Desde un punto de vista comunicacional y de relaciones
públicas ha sido el escenario idóneo para establecer
encuentros. De hecho, la presencia en ferias es la única
forma de promoción que, a diferencia del resto, se caracteriza por un enfoque pull: es el público quien acude a nosotros y, por tanto, presenta un interés en un grado u otro,
frente a otras formas de comunicación comercial -de tipo
push- en los que es la empresa quien se dirige hacia el
público, mediante publicidad, marketing directo…
En cuanto a la vertiente comercial se refiere, EXPO DENTAL
'06 nos ha permitido presentar nuevos productos para la
práctica implantológica y observar las tendencias del sector.

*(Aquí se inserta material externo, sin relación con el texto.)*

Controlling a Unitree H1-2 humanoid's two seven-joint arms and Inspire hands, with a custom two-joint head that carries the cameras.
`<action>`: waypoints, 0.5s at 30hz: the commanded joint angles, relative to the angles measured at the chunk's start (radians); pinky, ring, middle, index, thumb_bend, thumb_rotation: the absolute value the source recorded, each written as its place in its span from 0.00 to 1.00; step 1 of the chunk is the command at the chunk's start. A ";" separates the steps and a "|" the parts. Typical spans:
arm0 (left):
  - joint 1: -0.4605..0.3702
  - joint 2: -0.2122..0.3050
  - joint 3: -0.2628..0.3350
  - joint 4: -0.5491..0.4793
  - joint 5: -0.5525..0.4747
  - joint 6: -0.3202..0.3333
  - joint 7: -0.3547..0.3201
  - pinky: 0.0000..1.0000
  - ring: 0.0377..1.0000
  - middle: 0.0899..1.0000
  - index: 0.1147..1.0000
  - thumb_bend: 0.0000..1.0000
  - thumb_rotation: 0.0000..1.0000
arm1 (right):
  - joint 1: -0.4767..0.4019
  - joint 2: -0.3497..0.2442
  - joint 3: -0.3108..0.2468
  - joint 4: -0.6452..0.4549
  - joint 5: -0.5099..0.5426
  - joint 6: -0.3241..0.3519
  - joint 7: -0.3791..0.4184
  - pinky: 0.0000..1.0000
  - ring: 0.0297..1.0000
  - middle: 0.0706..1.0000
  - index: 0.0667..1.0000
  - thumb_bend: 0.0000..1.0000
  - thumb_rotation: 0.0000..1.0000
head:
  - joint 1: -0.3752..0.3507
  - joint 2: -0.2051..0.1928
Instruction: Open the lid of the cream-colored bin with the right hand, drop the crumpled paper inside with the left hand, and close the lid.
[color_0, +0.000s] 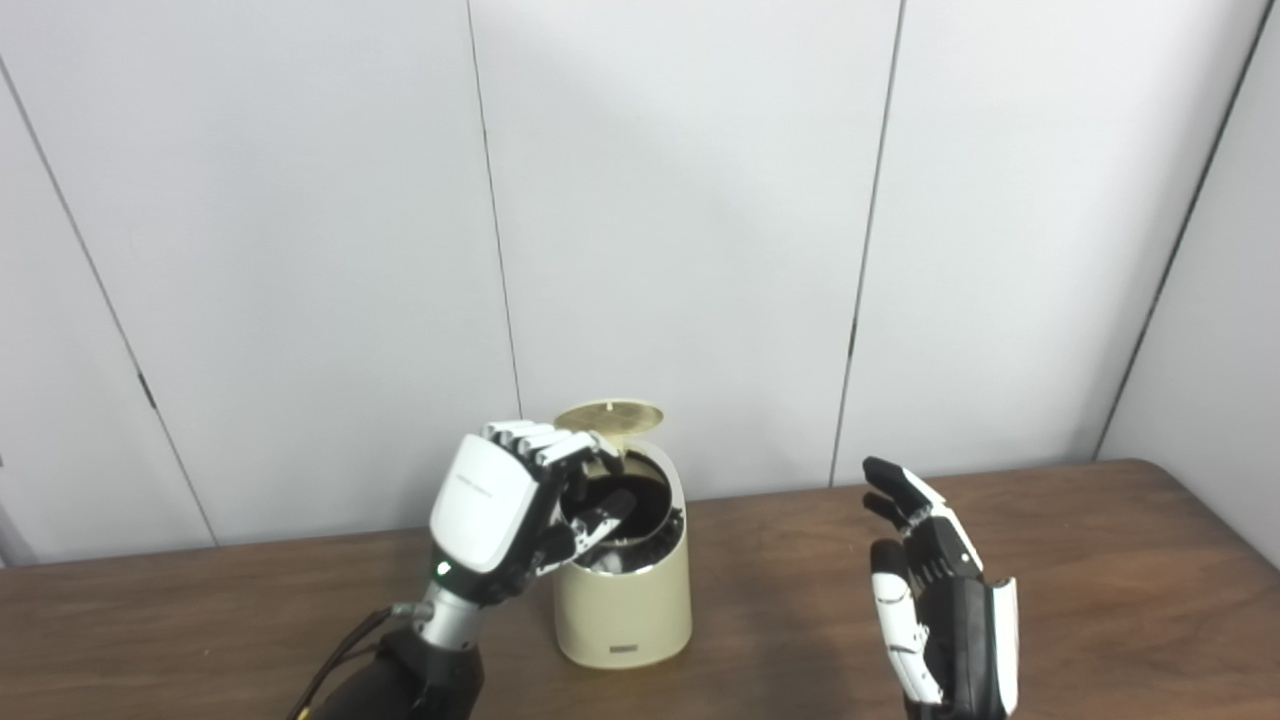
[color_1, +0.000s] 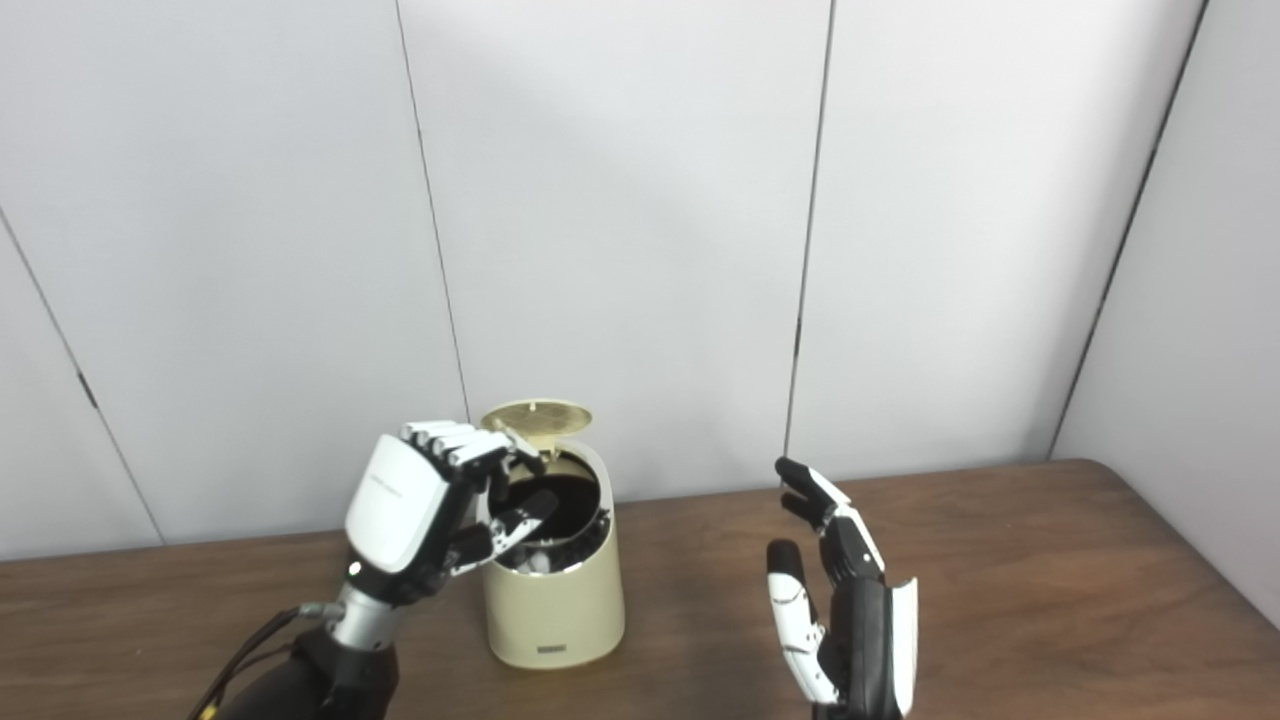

En definitiva, desde KLOCKNER creemos que nuestra participación en EXPODENTAL ha sido sumamente positiva y
gratificante. Muestra de ello es al mismo tiempo, estar altamente satisfechos con los niveles de notoriedad e interés
generados.
En cualquier caso, somos conscientes de que todos estos
logros no hubieran sido posibles sin su colaboración: la de
todos los usuarios, clientes y compañeros del sector que
tuvieron la ocasión -y la gentileza- de visitarnos en nuestro
stand y a los que queremos, desde estas líneas, agradecer
sinceramente su confianza e interés.